Mistérios
01/09/2022 às 09:00•3 min de leitura
Todo mundo sabe que hoje em dia as pessoas amam seus cachorros, muitas vezes tratando-os até como parte da família, tentando inclusive perpetuar esse amor ao clonar os bichinhos, na esperança de que nunca seja necessário ao tutor se separar de seu fiel companheiro.
Além de serem uma companhia agradável e muitas vezes bem divertida, é comum ouvir relatos de cães protagonizando verdadeiros feitos heroicos — como é o caso de Guinerfort, o cachorrinho recusado pela igreja como santo.
Lá pela segunda metade do século XIII, um frei dominicano chamado Estevão de Bourbon costumava viajar pela região sul da França documentando todo tipo de coisa "esquisita", como superstições, crenças e heresias.
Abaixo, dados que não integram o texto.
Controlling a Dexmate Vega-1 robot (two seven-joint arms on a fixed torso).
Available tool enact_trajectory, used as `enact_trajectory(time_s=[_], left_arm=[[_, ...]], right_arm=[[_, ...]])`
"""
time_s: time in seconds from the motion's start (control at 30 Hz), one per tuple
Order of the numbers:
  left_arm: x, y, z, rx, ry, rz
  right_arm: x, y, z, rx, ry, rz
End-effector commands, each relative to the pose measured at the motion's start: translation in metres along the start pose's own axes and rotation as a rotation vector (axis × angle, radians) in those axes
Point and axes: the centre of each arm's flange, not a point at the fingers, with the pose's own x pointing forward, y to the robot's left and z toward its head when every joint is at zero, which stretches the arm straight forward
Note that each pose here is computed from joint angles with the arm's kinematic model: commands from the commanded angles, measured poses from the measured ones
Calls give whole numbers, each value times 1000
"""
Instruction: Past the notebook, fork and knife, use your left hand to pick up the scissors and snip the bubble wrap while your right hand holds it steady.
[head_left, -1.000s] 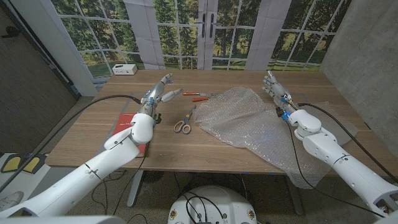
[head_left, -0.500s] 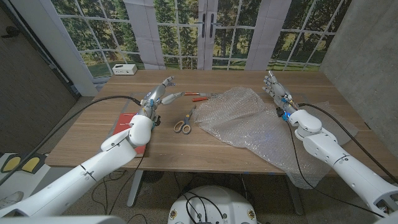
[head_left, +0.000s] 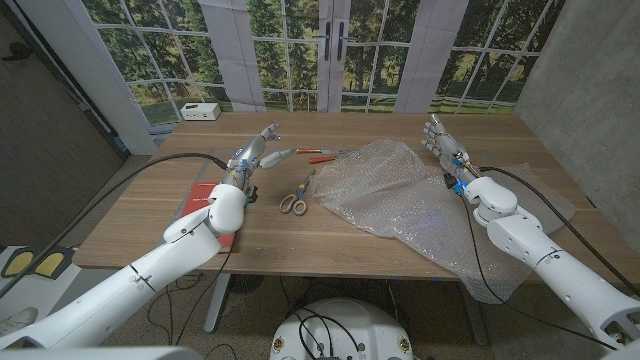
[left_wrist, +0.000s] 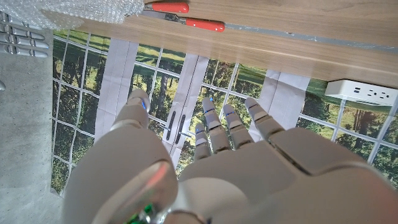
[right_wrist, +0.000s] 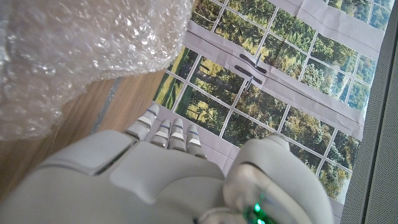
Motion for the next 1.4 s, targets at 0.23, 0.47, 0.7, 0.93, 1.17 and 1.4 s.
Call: enact_trajectory(time_s=[0.23, 0.47, 0.7, 0.93, 1.17, 1.4], left_arm=[[-5, -7, 8, 18, 20, 11], [-6, -9, 13, 52, 52, -9], [-8, -14, 19, 106, 58, 21], [-8, -13, 20, 126, 42, 0], [-7, -12, 22, 149, 63, -21], [-7, -14, 23, 143, 104, -33]], right_arm=[[2, 2, 1, 2, -1, 4], [1, 3, 1, 6, 2, 5], [0, 3, 1, 8, 5, 4], [0, 3, 1, 8, 2, 8], [1, 3, 2, 6, 0, 16], [1, 2, 2, 12, 6, 13]])
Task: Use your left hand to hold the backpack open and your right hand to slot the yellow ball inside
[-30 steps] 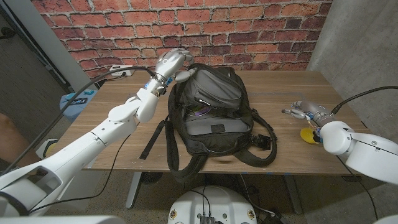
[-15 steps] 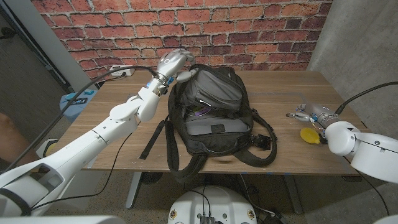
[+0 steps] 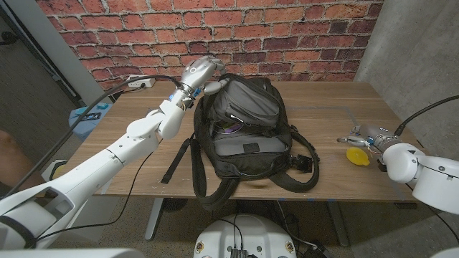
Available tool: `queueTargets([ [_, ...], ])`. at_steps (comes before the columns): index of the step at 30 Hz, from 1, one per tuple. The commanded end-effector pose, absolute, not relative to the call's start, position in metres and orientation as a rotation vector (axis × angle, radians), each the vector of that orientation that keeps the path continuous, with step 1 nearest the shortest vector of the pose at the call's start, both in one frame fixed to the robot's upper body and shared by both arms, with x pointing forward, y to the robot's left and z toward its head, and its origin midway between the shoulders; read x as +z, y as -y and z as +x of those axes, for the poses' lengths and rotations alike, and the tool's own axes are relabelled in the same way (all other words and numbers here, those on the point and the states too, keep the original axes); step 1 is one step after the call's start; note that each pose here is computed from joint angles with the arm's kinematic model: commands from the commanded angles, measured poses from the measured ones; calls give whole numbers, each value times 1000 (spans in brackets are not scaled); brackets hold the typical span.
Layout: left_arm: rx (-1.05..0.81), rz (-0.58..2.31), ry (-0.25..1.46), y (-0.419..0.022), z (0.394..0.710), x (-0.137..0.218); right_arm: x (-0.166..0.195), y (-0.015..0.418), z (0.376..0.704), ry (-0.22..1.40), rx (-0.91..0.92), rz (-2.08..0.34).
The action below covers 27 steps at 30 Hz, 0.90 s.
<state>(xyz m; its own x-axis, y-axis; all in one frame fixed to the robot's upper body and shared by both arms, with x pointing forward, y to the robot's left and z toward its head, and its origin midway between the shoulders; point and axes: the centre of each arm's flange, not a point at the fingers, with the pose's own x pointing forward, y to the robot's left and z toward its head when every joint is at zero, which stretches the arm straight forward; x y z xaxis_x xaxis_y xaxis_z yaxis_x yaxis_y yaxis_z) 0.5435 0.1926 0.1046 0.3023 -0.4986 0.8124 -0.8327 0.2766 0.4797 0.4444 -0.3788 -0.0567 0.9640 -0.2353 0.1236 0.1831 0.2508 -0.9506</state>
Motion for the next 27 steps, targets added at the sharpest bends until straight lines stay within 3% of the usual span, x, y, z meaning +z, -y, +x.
queueTargets([
  [1, 344, 1381, 1356, -190, 542, 105, -68, 396, 441, -110, -282, -1293],
  [27, 336, 1385, 1345, -189, 542, 104, -72, 411, 457, -204, -238, -1334],
])
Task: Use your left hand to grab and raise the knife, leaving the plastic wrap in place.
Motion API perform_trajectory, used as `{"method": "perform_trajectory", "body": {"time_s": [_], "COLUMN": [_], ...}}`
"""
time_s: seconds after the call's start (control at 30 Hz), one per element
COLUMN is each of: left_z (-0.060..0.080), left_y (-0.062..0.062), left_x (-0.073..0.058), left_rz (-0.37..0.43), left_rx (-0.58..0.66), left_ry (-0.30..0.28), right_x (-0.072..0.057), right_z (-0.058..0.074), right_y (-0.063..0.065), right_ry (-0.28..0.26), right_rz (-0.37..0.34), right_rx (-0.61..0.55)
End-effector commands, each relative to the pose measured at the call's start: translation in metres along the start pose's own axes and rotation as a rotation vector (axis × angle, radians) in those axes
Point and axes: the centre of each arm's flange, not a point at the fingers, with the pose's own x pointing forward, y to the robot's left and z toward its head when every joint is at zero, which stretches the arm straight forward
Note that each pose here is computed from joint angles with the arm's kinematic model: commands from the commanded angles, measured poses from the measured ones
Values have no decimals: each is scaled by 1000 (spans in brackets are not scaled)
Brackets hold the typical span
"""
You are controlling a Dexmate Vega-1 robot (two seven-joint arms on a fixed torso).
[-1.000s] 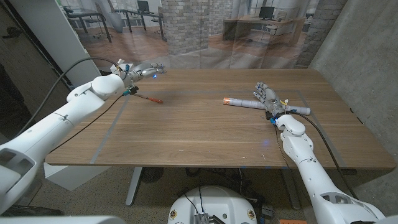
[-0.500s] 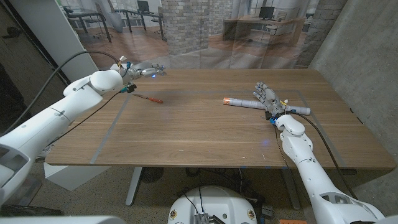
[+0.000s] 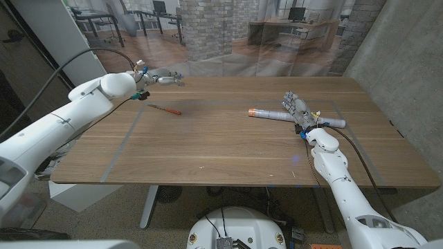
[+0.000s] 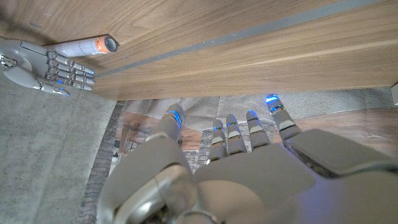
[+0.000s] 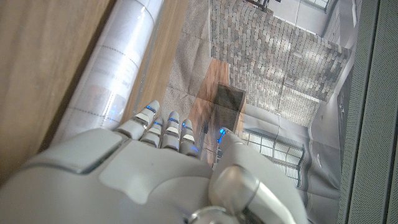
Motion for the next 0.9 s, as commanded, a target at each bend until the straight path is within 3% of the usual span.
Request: {"method": "perform_trajectory", "body": {"time_s": [0.03, 0.9], "left_z": [9, 23], "left_y": [7, 5], "left_x": [-3, 5], "left_rz": [-33, -47], "left_rx": [164, 456], "left_ry": [35, 63], "right_x": [0, 3], "right_z": [-2, -6], "right_y": [3, 8], "right_ry": [1, 5], "right_rz": [-1, -12], "right_rx": [3, 7]}}
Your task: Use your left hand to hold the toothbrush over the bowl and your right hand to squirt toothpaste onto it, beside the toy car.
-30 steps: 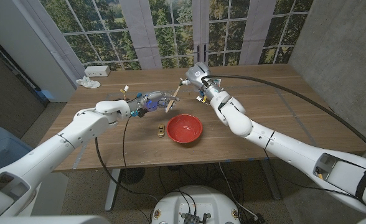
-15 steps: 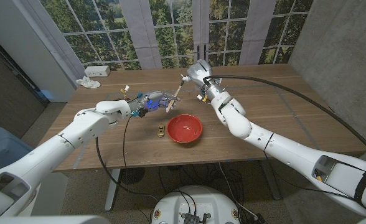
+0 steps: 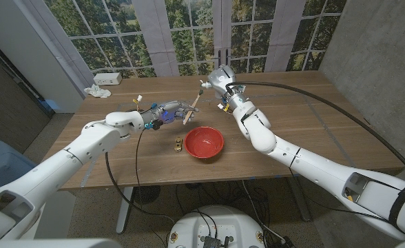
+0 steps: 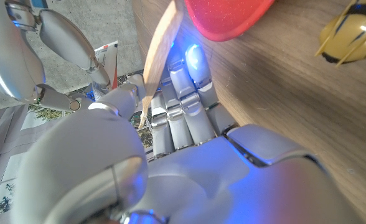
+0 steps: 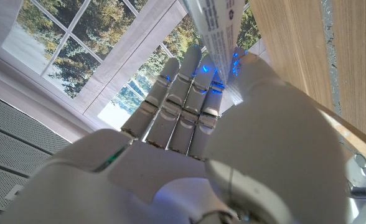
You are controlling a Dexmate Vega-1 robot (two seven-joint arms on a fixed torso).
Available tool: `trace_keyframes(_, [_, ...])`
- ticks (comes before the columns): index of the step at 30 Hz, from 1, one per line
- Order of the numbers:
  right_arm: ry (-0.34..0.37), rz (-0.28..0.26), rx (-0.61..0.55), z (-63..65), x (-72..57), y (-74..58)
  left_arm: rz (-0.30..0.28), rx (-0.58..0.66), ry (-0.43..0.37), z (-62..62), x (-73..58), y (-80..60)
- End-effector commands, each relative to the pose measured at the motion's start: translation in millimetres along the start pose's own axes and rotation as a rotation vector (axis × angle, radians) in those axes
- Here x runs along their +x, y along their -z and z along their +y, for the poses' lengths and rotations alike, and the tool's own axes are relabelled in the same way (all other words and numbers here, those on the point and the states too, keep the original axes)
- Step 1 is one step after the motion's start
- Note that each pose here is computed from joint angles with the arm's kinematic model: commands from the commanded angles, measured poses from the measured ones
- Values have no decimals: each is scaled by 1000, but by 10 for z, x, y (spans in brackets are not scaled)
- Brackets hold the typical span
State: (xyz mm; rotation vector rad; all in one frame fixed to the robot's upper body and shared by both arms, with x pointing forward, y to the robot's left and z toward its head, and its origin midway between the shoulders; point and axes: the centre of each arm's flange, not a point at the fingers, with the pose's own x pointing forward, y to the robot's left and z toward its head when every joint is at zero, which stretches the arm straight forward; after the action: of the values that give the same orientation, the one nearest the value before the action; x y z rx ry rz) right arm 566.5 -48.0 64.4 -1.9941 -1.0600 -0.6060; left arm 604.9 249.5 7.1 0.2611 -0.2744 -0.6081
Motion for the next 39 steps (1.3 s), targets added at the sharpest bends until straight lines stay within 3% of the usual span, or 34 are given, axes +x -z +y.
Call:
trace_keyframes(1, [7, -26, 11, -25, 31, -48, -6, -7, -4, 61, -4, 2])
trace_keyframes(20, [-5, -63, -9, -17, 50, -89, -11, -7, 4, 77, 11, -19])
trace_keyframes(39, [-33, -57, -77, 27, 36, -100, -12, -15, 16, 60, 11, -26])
Dentre as histórias encontradas pelo religioso estava a de Guinefort, um cãozinho da raça Galgo Inglês (também conhecida como Greyhound) que acabou ganhando status de "santo".
Guinefort era um cãozinho da raça Galgo Inglês, também conhecida como Greyhound, como este da imagem. (Foto: Wikimedia Commons/Reprodução)
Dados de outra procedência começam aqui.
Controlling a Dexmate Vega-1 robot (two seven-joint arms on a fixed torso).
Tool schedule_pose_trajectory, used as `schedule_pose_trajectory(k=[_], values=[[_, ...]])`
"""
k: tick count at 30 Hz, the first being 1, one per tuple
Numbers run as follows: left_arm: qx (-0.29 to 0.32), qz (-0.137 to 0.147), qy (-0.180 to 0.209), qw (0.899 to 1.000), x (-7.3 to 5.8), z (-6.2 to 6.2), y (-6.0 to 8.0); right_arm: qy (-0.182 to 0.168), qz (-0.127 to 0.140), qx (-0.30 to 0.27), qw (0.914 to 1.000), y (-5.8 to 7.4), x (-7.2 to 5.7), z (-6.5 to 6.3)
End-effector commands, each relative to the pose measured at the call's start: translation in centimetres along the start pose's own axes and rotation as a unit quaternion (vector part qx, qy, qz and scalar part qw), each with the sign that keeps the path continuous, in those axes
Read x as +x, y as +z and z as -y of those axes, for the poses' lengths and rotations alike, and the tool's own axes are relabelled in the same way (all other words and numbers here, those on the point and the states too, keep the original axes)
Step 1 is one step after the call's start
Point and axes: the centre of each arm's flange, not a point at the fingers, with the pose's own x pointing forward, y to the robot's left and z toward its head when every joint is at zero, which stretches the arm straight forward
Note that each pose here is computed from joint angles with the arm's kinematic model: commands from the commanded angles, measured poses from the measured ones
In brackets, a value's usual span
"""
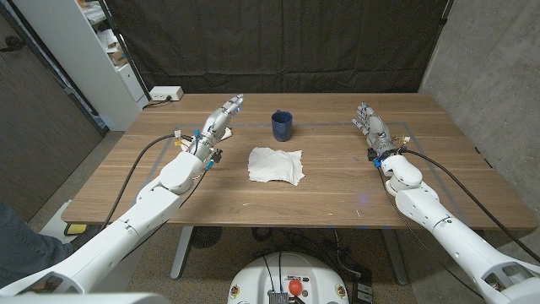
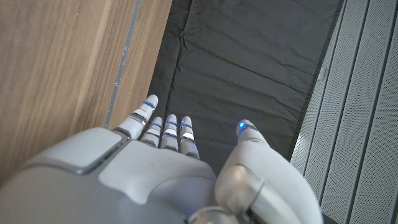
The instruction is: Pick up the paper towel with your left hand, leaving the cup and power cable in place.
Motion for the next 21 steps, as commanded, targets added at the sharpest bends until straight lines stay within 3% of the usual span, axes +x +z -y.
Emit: schedule_pose_trajectory(k=[1, 21], values=[[0.050, 0.005, 0.003, 0.999, -0.24, 0.64, 0.79, -0.001, 0.000, 0.001, 1.0000, -0.03, 0.15, 0.01], [0.111, 0.021, 0.010, 0.994, -0.82, 1.38, 1.76, 0.000, 0.000, -0.003, 1.0000, 0.14, 0.24, -0.07]])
Segundo conta a história, certo dia, o senhor e a senhora de um castelo na cidade de Lião, na França, retornavam para casa. A expectativa era de encontrar seu bebê dormindo são e salvo mas, ao abrir a porta de casa, o casal se deparou com tudo revirado. Parecia que uma verdadeira batalha havia ocorrido no castelo, e para piorar a situação eles encontraram o berço do bebê derrubado no chão perto de sangue. Muito sangue. E Guinefort, o fiel cãozinho da família, veio até eles com o focinho todo ensanguentado.
Em um ato de desespero, imaginando que o cachorro havia devorado a criança, o lorde do castelo desembainhou sua espada e matou o animal. Atordoado, triste e completamente desolado pela perda do filho, o casal se aproximou do berço caído... e encontrou a criança sã e salva. Perceberam então que todo aquele sangue era, na verdade, de uma cobra que havia entrado na propriedade e que Guinefort, em um ato de heroísmo, matou para defender o bebê.
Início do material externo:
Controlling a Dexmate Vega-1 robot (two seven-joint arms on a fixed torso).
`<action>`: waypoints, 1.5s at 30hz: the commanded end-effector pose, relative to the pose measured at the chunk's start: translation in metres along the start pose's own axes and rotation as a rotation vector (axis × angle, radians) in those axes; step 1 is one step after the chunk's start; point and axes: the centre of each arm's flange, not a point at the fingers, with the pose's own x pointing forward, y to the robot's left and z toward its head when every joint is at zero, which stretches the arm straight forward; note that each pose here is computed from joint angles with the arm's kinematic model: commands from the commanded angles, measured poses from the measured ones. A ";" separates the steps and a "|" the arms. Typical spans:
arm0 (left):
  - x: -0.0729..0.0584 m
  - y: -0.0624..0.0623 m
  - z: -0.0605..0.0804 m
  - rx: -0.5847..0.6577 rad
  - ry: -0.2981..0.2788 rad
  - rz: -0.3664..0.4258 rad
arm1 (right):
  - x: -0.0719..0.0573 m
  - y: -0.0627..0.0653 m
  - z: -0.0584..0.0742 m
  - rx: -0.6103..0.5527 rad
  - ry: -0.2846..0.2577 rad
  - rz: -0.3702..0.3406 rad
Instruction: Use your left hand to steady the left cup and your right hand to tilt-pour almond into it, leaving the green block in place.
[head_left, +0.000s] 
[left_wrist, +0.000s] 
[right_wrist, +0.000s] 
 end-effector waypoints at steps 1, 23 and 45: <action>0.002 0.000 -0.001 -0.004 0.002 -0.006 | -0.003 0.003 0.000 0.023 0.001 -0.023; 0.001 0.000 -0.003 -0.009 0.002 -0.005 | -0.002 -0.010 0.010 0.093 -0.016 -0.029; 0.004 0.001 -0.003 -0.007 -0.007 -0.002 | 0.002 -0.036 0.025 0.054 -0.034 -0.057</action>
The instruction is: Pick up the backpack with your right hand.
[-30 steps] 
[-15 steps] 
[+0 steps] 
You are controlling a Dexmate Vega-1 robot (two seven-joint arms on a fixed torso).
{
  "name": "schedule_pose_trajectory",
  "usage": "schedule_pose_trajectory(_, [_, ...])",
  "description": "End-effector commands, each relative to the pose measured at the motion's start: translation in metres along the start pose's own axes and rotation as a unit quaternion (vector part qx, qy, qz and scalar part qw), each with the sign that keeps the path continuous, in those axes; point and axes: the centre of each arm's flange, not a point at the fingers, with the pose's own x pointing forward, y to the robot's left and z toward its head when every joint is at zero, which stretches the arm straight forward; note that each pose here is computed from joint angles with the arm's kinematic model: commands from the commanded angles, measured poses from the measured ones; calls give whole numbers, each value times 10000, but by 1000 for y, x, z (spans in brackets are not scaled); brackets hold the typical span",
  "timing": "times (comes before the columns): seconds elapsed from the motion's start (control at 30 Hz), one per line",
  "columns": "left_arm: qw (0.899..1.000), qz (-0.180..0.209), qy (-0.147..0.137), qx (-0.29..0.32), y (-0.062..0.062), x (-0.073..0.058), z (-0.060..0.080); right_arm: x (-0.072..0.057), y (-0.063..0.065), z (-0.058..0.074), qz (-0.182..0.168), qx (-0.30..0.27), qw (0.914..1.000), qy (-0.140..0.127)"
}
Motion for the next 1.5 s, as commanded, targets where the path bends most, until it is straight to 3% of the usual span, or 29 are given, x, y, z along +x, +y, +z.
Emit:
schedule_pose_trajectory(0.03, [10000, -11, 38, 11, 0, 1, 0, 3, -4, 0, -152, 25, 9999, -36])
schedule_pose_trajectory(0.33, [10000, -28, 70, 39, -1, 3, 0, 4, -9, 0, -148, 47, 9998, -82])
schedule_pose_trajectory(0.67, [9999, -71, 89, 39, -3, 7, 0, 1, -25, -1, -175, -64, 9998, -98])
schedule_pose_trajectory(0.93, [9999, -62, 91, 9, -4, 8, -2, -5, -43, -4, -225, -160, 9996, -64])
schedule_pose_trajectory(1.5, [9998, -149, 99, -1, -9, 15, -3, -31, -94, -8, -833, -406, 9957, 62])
Gravura ilustra os senhores do castelo abatendo o cão Guinefort, que defendeu seu bebê do ataque de uma cobra. (Foto: Amusing Planet/Reprodução)
Completamente arrependido por ter tirado a vida de seu fiel companheiro, o senhor do castelo então deu ao cãozinho um enterro digno, empilhando algumas pedras que acabaram se tornando uma espécie de altar. A história logo se espalhou pelas redondezas e a figura de "São Guinefort", o falecido cão herói, começou a atrair mais e mais pessoas desesperadas em busca de ajuda para seus próprios filhos. Nascia ali uma figura santa — mas não por muito tempo.
Um dos maiores problemas em relação a "santificar" o pobre Guinefort era a forma como as pessoas o faziam: geralmente, a busca do milagre em nome do cãozinho vinha em forma de procedimentos que mais pareciam tortura do que cura. Mães e pais punham em risco a segurança de seus filhos em rituais que envolviam fogo, afogamentos e todo o tipo de coisa impensável. Ao saber sobre tudo isso, o frei Estevão de Bourbon resolveu intervir, buscando acabar com aquelas práticas terríveis.
Ilustração de um cão da raça Galgo Inglês, datada de 1658. (Foto: Edward Topsell/Reprodução)
O frei alegou que tais rituais não eram coisa de Deus, mas sim que acabavam invocando demônios, e reforçou que as práticas era basicamente infanticídio. Estevão se sentiu ofendido por ver um cão sendo tido como figura santa, alegando que isto era uma afronta aos verdadeiros santos canônicos.
Visando dar um fim a toda a loucura, o frei mandou destruir o altar construído no túmulo do cãozinho. Além disso, ele deixou avisado que venerar o cachorro acarretaria multa. Isto, é claro, não impediu que as pessoas continuassem a orar e pedir auxílio ao cachorro herói por muitos séculos.
Guinefort, é claro, jamais foi canonizado pela Igreja Católica, especialmente porque a instituição não canoniza animais. Outro ponto importante a se levantar é que a história do cachorro santo nunca foi confirmada: na verdade, existem outros relatos similares ao redor do mundo, então pode ser que tudo isto não passe de apenas um conto passado de geração para geração. Um conto heroico e trágico, mas ainda assim apenas um conto.